* **Assigned task**
If a line in the entries below includes the string "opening", copy it out.
_ _ _ _ _
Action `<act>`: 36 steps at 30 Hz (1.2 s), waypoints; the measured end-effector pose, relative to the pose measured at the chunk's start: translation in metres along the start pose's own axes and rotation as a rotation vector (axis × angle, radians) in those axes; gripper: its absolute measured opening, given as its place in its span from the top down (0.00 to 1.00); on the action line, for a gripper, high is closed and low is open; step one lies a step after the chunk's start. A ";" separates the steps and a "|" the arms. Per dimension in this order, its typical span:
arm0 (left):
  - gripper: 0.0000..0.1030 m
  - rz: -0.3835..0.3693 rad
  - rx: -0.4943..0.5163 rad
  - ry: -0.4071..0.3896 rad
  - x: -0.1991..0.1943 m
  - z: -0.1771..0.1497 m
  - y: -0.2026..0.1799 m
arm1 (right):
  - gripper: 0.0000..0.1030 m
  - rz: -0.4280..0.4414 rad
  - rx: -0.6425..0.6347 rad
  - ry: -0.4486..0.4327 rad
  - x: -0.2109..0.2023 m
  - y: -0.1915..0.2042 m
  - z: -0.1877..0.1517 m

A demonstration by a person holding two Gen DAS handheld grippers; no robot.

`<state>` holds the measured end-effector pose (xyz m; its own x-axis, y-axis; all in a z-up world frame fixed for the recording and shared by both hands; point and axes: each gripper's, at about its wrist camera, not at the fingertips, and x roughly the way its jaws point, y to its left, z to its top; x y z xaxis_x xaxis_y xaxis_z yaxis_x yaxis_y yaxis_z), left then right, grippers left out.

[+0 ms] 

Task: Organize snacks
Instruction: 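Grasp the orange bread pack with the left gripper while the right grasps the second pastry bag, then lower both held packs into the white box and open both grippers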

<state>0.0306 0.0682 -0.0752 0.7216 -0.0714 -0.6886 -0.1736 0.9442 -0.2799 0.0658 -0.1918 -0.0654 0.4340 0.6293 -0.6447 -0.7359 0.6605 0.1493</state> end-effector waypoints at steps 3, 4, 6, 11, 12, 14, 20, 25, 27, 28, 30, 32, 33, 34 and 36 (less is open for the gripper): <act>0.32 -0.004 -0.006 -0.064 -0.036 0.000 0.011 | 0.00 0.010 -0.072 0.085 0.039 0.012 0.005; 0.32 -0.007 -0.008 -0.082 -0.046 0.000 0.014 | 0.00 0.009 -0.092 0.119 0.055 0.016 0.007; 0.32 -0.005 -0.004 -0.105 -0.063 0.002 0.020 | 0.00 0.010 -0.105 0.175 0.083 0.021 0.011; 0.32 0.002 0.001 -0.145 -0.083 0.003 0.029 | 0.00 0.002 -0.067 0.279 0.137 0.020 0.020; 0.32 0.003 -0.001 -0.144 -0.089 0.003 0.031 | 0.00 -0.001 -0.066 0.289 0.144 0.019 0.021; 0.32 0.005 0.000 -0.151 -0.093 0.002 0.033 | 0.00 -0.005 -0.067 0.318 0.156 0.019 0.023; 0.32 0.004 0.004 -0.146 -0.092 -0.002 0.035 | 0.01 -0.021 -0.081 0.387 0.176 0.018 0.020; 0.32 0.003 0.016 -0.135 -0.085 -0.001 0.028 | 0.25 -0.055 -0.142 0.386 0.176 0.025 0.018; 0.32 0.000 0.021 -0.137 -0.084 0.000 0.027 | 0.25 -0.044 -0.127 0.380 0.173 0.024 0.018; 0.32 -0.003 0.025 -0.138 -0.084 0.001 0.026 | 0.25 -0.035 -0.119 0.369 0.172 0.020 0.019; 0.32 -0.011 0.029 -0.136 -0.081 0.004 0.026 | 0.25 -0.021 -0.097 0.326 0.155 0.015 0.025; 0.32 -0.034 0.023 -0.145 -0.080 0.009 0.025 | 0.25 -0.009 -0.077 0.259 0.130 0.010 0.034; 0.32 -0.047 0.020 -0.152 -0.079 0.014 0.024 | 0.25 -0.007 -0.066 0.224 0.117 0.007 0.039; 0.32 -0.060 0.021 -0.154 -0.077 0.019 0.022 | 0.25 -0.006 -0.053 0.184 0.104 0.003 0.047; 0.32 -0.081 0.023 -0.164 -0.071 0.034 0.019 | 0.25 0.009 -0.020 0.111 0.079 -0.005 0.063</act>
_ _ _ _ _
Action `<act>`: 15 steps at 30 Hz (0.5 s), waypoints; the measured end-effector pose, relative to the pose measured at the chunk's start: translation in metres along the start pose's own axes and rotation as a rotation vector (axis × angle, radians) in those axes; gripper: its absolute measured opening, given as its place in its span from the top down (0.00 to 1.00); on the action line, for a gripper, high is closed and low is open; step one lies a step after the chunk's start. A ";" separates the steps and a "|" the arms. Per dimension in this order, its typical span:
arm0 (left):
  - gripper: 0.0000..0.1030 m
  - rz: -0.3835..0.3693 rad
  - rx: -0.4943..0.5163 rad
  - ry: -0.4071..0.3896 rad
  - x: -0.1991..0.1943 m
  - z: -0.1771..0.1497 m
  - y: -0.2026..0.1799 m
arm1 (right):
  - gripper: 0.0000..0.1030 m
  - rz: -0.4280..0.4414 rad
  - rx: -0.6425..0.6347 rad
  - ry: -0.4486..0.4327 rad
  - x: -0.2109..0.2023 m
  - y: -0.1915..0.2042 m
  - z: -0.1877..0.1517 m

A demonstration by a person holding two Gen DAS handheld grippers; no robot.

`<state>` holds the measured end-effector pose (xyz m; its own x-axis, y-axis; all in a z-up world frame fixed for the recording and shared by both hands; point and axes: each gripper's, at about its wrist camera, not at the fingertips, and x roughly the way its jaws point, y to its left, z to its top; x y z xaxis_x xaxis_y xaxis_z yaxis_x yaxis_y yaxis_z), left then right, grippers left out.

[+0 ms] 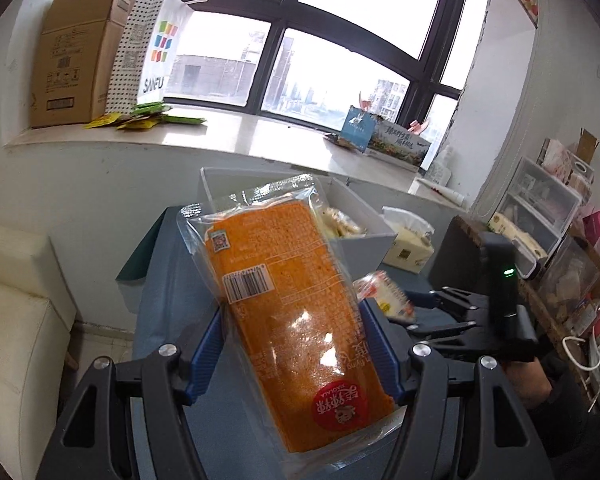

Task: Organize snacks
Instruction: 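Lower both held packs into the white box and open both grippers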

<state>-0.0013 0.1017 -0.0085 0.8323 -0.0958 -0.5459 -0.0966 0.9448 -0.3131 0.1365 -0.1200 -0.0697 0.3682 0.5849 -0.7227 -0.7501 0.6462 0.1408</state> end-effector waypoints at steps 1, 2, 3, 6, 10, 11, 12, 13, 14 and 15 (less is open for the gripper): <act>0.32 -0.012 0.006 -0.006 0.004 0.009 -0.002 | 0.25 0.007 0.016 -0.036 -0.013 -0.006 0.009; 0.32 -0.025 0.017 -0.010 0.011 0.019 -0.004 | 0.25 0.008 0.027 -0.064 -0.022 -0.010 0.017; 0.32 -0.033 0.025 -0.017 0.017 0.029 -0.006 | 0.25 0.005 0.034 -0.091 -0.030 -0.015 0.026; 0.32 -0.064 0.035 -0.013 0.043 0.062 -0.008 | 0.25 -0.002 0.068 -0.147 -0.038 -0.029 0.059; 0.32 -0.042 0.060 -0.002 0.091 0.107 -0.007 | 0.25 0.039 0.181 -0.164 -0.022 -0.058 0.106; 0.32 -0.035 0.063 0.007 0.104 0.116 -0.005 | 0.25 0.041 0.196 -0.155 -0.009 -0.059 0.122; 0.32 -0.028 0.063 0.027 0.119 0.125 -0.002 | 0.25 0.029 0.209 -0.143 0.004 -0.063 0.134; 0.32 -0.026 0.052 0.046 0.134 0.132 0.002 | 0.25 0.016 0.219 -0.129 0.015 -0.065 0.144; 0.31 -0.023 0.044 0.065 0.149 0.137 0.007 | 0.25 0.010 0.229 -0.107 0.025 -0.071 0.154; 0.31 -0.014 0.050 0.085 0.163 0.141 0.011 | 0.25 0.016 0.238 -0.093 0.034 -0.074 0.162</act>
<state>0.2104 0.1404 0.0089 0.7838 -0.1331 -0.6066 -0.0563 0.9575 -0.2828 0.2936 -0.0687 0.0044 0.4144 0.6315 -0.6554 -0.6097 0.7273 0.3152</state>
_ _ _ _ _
* **Expected answer**
Action `<act>`: 36 steps at 30 Hz (1.2 s), waypoints; the measured end-effector pose, relative to the pose measured at the chunk's start: translation in metres along the start pose's own axes and rotation as a rotation vector (axis × angle, radians) in those axes; gripper: its absolute measured opening, given as its place in its span from the top down (0.00 to 1.00); on the action line, for a gripper, high is closed and low is open; step one lies a step after the chunk's start. A ";" separates the steps and a "|" the arms. Per dimension in this order, its typical span:
Action `<act>`: 15 steps at 30 Hz (0.5 s), waypoints; the measured end-effector pose, relative to the pose measured at the chunk's start: translation in metres along the start pose's own axes and rotation as a rotation vector (axis × angle, radians) in those axes; gripper: its absolute measured opening, given as its place in its span from the top down (0.00 to 1.00); on the action line, for a gripper, high is closed and low is open; step one lies a step after the chunk's start. A ";" separates the steps and a "|" the arms. Per dimension in this order, its typical span:

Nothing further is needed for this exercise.